Oireachtas Joint and Select Committees

Thursday, 26 January 2023

Joint Oireachtas Committee on Disability Matters

Family-Centred Practice and Parent Training Interventions: Discussion

Ms Cherie Tyner:

I thank the committee for the invitation to speak today on behalf of our charity and the services and families that we set up to improve outcomes for. I am joined by my colleague, Ms Ciara Ní Raghallaigh, disability speech and language therapist and special needs programme co-ordinator, as well as parents Ms Niamh Kerrigan and Mr. Wayne McSweeney.

The critical value of early access to evidence-based, tailored parenting interventions for families raising a child with a disability through their local children's disability network teams, CDNTs, cannot be underestimated. It is a key component of family-centred practice and essential if we are to ensure delivery of individual family service plans that recognise the importance of focusing on the whole family and not just the child requiring support. Research emphasises that empowering parents with the tailored parenting tools that they define as needed to support their family is a critical determinant of a child's future outcomes, as well as that of their siblings, parents and communities. However, early or any access to proven parenting interventions can be low in some areas, where parents and children can end up in crisis, receiving reactive rather than preventative parenting supports, failing on our commitment to UN Convention on the Rights of Persons with Disabilities, UNCRPD, and the right of families to accessible, tailored information to support their family.

As an Irish charity with more than 25 years’ experience researching and developing evidence-based parenting interventions for services supporting families, our collaborative practice, training and supervision of these teams ensures we are uniquely placed to empower services to deliver parenting interventions tailored to the needs of local communities. We hold parents in high esteem and recognise them as the experts of their families. We work closely with disability teams to build their capacity to improve outcomes for families from the early years right up to adulthood.

Our model of developing tailored parenting interventions in partnership with services and families for services and families means teams are better equipped to work collaboratively with parents to achieve the outcomes they define for their family using our proven programmes, supervision, evaluation and outcome tracking. Our model of reinvesting all profits made from sale of our professional parenting interventions into development of new parenting programmes and in sponsorship of services with limited funding to train in our programmes emphasises our steadfast commitment to working together with services to improve outcomes for families.

This can be seen in our recent work to support disability services. There are more than 22,000 children under 18 living with an intellectual disability in Ireland. For a number of years, disability services were contacting us to develop an evidence-based parenting programme for families raising an adolescent with an intellectual disability, communicating that although they received tailored support during the early years, as the child approaches adolescence, services did not have a proven parenting programme to draw on for this cohort, when challenges and psychological distress are at their highest.

Parents Plus responded to this need by developing the Parents Plus Special Needs Programme, PPSN. PPSN has undergone a randomised controlled trial with the psychology department in Trinity College Dublin, TCD, with impressive results.

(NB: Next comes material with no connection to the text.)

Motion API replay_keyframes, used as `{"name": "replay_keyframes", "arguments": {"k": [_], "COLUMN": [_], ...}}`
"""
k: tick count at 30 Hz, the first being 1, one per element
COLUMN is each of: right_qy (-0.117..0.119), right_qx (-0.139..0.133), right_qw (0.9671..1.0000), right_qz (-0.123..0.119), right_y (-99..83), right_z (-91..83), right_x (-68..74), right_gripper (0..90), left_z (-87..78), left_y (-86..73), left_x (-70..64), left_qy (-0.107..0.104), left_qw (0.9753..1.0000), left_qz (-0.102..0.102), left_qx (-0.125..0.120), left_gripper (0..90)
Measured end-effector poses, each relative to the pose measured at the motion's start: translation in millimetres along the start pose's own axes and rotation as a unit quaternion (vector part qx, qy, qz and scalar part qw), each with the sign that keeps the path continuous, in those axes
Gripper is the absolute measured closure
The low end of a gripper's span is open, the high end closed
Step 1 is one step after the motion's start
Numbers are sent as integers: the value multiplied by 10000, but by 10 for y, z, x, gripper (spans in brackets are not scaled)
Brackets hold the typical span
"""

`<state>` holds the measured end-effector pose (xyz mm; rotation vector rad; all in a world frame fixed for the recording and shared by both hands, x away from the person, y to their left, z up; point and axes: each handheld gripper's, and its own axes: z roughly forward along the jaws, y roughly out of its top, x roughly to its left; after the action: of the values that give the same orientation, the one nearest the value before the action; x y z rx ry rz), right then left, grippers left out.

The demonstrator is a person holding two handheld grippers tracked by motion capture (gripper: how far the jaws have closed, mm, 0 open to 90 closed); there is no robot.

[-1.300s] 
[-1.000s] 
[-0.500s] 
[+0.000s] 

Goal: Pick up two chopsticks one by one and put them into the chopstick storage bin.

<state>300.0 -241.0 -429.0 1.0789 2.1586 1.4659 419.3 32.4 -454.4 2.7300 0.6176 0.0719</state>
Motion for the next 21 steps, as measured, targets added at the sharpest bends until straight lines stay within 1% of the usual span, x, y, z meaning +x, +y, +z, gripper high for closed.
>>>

It was developed in partnership with families and disability services and is designed to be delivered by established disability services to parents in their local communities to empower them to change the outcomes not just of their child with an intellectual disability, but all their family, so they can realise their full potential, belong to, and contribute to an inclusive society, which is a key commitment of CDNTs and UNCRPD.

The urgent need for this programme was brought home by a disability social worker who trained in it and delivers it. She stated:

Our service operate a duty social work [number]. Up until we ran [the programme], parents frequently called the number, pleading for help with their child's challenging behaviour or because they did not know where else to get help ... [W]e had to advise that they contact the guards or present to A & E [with their child]. Fast forward and not one of the parents who attended PPSN has called [the] number ... PPSN is without doubt the solution to the crippling problems that parents of adolescents with an intellectual disability face. Each parent ... talks about it as life changing. All professionals working in disability should be trained in the [programme]. It should be compulsory and offered to every family.

Although we share the successes and the incredible work done to date with disability teams across the country, the issue of inequitable access to proven parenting interventions for parents raising a child with a disability via their local CDNTs is still an issue. Weekly, we are informed of no budgets and services are contacting us, seeking funding from Parents Plus charity to train in and deliver our parenting interventions. We sponsor whom we can, yet our resources are finite. Weekly, parents contact us, highly stressed and seeking signposting to evidence-based parenting interventions being run in their local communities. This is not a criticism of CDNTs; it is just a reality. However, it is a reality that we can work together on to solve and one that Parents Plus charity is committed to helping overcome.

I thank the committee for addressing this important issue. We look forward to answering any questions that members may have.